[[ GIVEN DATA open ]]

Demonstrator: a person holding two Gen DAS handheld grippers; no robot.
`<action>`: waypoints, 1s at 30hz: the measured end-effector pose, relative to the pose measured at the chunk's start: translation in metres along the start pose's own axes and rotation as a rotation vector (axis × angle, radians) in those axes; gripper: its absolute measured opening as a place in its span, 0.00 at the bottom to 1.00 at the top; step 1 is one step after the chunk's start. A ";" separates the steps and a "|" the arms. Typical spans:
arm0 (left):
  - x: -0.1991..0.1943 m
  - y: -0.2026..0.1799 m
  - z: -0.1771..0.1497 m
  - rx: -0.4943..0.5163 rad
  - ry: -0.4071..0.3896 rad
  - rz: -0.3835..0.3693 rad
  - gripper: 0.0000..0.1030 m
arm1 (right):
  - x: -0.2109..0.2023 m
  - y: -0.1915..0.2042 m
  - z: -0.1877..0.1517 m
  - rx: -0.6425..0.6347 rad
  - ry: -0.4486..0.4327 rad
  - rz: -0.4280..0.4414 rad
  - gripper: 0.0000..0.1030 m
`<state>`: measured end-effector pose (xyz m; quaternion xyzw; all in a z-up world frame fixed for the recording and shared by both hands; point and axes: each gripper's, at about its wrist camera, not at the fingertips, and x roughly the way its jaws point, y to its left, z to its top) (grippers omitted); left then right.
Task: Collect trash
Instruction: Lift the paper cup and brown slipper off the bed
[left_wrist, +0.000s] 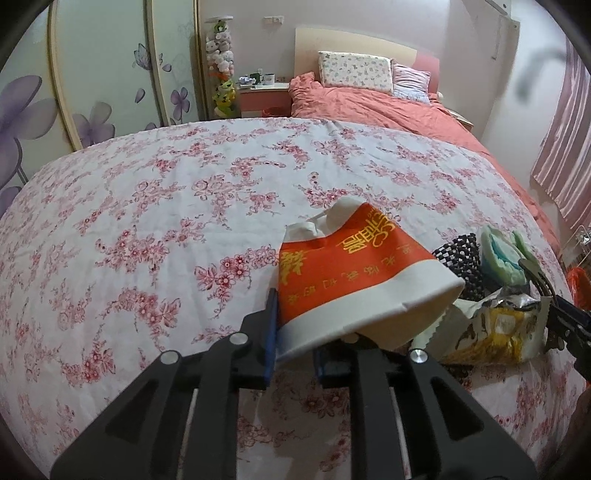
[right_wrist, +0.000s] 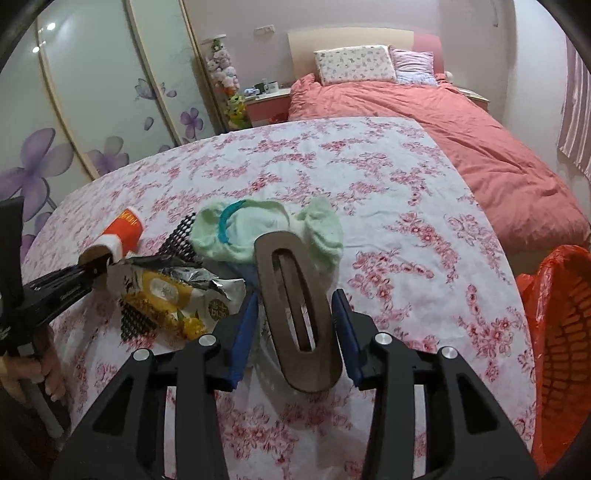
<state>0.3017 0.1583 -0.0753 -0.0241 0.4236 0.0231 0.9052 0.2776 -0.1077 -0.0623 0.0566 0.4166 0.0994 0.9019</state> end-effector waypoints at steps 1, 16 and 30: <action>0.000 0.001 0.000 0.003 0.000 0.006 0.16 | -0.001 -0.001 0.000 0.002 -0.001 0.000 0.42; -0.003 -0.002 0.003 -0.007 -0.023 -0.004 0.07 | -0.013 -0.003 -0.003 0.014 -0.055 -0.012 0.31; -0.042 -0.009 0.008 0.009 -0.107 -0.025 0.04 | -0.054 -0.008 -0.001 0.046 -0.166 0.009 0.31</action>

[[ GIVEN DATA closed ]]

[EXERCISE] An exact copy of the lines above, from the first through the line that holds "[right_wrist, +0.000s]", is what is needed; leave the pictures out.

[SOLUTION TO THE EXERCISE]
Demonstrator: a person holding two Gen DAS handheld grippers; no robot.
`<action>`: waypoints, 1s at 30hz: the measured end-effector pose, relative to the pose measured at the chunk's start: translation in metres along the start pose's own axes and rotation as a rotation vector (axis × angle, radians) in those axes; gripper: its absolute measured opening as a place in its span, 0.00 at the bottom to 1.00 at the top; step 1 is one step after the chunk's start. A ";" separates the steps and a "|" the arms. Typical spans:
arm0 (left):
  - x: -0.1991..0.1943 m
  - y: -0.2026..0.1799 m
  - z: -0.1771..0.1497 m
  - rx: -0.4943..0.5163 rad
  - ry: -0.4071..0.3896 rad
  - rz: -0.3835..0.3693 rad
  - gripper: 0.0000..0.1030 m
arm1 (right):
  - x: -0.2109..0.2023 m
  - y: -0.1915..0.2042 m
  - z: -0.1877..0.1517 m
  - rx: -0.6425..0.6347 rad
  - ry: -0.4486..0.4327 rad
  - rz: -0.4280..0.4414 rad
  - gripper: 0.0000..0.1030 m
`<state>`: measured end-effector pose (xyz m; quaternion xyzw; all in a z-up world frame fixed for the recording and shared by both hands; point and axes: each gripper's, at about its wrist camera, not at the fingertips, and x roughly the way its jaws point, y to its left, z to its top) (grippers omitted); left then right.
Task: Collect trash
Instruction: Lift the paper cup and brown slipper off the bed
[left_wrist, +0.000s] 
[right_wrist, +0.000s] 

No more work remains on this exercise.